A nation of spectacular natural beauty, friendly people and rich culture, Zimbabwe’s status as one of Africa’s leading safari destinations was dampened for years by its political instability. But now that the country is transcending its strife and returning to a state of equilibrium, it is once again emerging as a vacation highlight of the continent. Victoria Falls – known to locals as ‘The Smoke That Thunders’ – is one of the seven natural wonders of the world and the sheer power of this massive body of water plunging into the Zambezi Gorge is awe-inspiring and unforgettable. Lake Kariba, with its game-rich shores and islands, is an idyllic safari spot featuring mind-blowing sunsets; Hwange National Park is known for its huge herds of elephants; and a kayak trip down the Zambezi through the Mana Pools National Park will appeal to the intrepid traveller, providing close encounters with crocodiles, hippos and a host of other wildlife.
Victoria Falls (Zimbabwe)
Days 2 - 4
Victoria Falls is one of the world’s most impressive waterfalls. It is set on the magnificent Zambezi River which creates the border between Zambia and Zimbabwe. These spectacular falls can be easily visited and viewed from the Zimbabwean side. Considered to be the world’s widest waterfalls, Victoria Falls measures an impressive 1708 metres in width. The small town of Victoria Falls, which lies adjacent to the waterfalls, serves as a great base from which to explore the many attractions this area of Zimbabwe has to offer. The surrounding area provides a wide range of adrenalin-filled activities for adventure lovers. Visitors can look forward to an array of wonderful activities including: scenic flights, micro lighting, white water rafting, bungee jumping, kayaking, and once-in-a-lifetime expeditions into the incredible Chobe National Park.
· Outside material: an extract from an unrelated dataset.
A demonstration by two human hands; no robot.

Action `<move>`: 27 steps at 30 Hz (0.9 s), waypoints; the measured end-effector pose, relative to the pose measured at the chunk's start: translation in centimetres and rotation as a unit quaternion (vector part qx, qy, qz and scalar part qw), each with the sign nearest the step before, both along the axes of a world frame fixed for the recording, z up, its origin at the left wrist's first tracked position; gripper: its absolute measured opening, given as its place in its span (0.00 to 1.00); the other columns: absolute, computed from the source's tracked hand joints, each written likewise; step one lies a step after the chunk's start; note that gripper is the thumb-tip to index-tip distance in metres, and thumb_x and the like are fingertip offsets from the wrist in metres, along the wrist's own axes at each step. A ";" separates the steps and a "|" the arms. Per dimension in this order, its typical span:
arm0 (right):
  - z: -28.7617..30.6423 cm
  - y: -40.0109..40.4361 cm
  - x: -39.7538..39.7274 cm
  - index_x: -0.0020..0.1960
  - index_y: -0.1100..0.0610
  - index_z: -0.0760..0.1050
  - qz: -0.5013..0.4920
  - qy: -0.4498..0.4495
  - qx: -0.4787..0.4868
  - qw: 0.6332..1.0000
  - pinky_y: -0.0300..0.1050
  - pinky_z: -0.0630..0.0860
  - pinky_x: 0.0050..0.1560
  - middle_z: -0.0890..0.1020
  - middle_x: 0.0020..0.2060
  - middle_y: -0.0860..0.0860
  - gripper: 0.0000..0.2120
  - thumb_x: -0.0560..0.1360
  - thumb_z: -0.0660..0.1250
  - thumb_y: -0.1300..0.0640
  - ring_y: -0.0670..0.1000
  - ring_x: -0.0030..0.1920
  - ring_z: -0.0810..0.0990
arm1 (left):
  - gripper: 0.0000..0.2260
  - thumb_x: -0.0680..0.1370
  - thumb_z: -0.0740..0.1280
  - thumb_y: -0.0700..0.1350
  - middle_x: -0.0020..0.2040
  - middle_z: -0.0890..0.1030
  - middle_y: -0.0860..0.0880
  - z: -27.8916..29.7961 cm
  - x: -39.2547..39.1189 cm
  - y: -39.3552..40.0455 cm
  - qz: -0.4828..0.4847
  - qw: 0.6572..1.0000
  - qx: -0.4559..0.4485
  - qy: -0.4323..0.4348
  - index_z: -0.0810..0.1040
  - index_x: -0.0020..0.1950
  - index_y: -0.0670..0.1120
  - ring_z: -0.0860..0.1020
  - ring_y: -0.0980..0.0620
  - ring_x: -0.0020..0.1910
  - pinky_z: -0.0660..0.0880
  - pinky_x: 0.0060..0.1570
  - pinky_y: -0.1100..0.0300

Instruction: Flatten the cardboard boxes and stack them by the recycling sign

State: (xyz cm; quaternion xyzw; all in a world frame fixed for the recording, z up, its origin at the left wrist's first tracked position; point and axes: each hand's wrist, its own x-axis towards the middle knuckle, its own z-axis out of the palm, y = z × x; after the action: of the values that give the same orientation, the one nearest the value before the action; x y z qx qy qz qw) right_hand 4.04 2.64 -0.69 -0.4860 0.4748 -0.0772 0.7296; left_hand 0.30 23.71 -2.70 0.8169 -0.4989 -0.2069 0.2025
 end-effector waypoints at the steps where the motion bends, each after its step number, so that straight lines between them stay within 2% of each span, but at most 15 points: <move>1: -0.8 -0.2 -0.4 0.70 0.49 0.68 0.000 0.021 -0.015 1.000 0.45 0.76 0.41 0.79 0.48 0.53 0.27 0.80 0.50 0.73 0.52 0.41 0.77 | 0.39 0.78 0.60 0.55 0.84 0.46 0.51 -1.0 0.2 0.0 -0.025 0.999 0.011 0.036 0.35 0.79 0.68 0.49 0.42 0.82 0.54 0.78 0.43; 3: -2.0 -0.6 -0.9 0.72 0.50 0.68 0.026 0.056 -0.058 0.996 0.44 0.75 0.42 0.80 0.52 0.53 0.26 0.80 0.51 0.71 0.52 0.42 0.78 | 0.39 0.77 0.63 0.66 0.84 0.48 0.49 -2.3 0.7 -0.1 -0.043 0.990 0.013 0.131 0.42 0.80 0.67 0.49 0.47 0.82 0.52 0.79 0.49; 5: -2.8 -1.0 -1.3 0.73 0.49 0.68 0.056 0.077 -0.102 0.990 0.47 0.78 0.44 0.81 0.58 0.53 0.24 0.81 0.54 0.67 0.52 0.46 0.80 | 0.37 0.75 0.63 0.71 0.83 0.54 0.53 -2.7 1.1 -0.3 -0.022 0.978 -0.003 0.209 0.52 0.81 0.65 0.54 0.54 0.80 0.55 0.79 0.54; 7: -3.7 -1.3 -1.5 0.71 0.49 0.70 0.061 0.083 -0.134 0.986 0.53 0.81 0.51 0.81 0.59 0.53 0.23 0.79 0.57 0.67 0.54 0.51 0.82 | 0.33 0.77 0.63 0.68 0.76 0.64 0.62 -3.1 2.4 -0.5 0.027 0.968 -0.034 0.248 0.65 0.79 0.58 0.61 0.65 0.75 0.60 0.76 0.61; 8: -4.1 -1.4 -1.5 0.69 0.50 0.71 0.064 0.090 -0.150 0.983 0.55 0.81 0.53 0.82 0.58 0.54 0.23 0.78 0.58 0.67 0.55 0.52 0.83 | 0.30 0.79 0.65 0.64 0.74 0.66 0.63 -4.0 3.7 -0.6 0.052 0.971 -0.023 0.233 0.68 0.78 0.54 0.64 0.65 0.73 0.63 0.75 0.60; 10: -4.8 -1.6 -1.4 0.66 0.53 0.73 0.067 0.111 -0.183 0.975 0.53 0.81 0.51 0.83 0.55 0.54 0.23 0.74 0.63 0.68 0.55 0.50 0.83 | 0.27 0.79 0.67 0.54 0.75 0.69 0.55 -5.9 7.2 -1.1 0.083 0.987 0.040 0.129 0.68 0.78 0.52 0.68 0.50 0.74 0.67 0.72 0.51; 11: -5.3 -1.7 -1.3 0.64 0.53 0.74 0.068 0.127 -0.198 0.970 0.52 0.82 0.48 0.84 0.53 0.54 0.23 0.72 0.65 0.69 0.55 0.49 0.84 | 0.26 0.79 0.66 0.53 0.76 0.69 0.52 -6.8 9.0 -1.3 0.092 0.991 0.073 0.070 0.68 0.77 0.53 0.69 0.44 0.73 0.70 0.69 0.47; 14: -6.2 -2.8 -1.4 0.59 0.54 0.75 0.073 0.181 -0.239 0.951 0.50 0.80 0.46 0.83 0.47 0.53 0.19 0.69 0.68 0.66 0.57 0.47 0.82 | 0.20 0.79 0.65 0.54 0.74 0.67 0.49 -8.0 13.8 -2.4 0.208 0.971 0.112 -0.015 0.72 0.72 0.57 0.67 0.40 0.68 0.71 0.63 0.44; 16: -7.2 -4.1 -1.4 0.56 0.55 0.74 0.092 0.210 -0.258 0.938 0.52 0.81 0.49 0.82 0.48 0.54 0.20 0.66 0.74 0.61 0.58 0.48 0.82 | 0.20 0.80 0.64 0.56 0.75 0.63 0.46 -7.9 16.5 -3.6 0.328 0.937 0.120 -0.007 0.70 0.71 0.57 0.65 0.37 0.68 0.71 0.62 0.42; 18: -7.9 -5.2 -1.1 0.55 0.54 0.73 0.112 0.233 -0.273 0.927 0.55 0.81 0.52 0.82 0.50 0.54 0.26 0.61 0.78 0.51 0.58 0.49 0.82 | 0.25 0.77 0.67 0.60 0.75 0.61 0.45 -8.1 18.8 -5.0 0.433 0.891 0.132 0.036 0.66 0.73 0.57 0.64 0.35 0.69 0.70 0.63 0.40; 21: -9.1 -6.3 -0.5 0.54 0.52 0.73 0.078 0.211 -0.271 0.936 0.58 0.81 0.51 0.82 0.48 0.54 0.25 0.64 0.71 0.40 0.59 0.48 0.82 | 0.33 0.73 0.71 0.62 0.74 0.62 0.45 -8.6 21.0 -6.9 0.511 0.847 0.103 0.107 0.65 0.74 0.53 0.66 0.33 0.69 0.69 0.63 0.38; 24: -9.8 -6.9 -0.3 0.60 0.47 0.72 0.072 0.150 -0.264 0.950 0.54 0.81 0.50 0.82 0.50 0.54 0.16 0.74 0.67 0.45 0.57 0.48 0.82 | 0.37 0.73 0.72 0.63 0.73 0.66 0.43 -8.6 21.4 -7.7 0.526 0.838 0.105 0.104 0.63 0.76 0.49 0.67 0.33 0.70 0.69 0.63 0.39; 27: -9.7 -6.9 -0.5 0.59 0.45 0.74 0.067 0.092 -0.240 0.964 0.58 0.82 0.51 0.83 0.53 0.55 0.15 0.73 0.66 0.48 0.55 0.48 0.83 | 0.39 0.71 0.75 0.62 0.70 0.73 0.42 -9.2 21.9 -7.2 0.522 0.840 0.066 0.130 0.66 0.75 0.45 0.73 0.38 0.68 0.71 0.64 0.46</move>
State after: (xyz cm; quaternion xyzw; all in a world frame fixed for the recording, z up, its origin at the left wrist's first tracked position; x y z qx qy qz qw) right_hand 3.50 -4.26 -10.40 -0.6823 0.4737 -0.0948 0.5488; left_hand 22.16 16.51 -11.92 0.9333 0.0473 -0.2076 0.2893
One of the most culturally and geographically diverse places on earth, South Africa, fondly known by locals as the 'Rainbow Nation', boasts 11 official languages, and its inhabitants are influenced by a fascinating mix of cultures. Discover the gourmet restaurants, impressive art scene, vibrant nightlife, and beautiful beaches of Cape Town; enjoy a local braai (barbecue) in the Soweto township; browse the bustling Indian markets in Durban, or sample some of the world’s finest wines at the myriad wine estates dotting the Cape Winelands. Some historical attractions to explore include the Zululand battlefields of KwaZulu-Natal, the Apartheid Museum in Johannesburg, and Robben Island, just off the coast of Cape Town. Above all else, its untamed wilderness is astonishing: wildlife roams freely across massive unfenced game reserves such as the world-famous Kruger National Park.
Timbavati Private Nature Reserve
Days 4 - 6
Located in the Mpumalanga Province, the Timbavati Private Nature Reserve shares a fenceless border with the world-renowned Kruger National Park. This magnificent 60 000 hectare reserve is best known for its two very rare white lions discovered here in the 1970s, which gave this destination its name. Meaning 'the place where something sacred came down to earth from the heavens', the park lives up to the hype with its enthralling African savannah, abundant wildlife, and friendly people. Visitors have the opportunity to see 40 mammal species, 360 bird species and the famous Big Five (lion, leopard, rhinoceros, elephant, and Cape buffalo). Enjoy a wide array of activities including daytime safaris, guided night game drives, bush walks, and excellent bird watching.
Sabi Sand Private Game Reserve
Days 6 - 8
Adjacent to the Kruger National Park, the Sabi Sand Private Game Reserve is a private premier viewing destination. It was the first-ever private nature reserve established in South Africa. The landscape features 65 000 hectares of savannah-covered land interspersed with watering holes, dry river beds, Lowveld woodlands, and the perennial Sabi and Sand rivers. This spectacular reserve offers exceptional game viewing opportunities with frequent sightings of the renowned Big Five as well as cheetah, zebra, giraffe, and a variety of antelope. Visitors can enjoy excellent wildlife viewing, dining under the stars, guided bush walks and enjoying a stay in some of South Africa’s most luxurious safari lodges.
Days 8 - 11
Resting at the confluence of the Indian and Atlantic oceans, situated between the slopes of the iconic Table Mountain and the glistening sapphire waters of the Atlantic and Indian oceans, the exceptionally scenic city of Cape Town is in a class of its own. Some cities boast rich culture, vibrant nightlife, a cosmopolitan atmosphere and extraordinary architecture, while others boast breathtaking landscapes and extraordinary natural wonders. Cape Town is fortunate to be blessed with all of these attractions and so much more. With its bustling harbour, world-class beaches, top-notch vineyards, and its mountainous surroundings brimming with diverse flora and fauna, Cape Town consistently captivates the hearts of all who visit.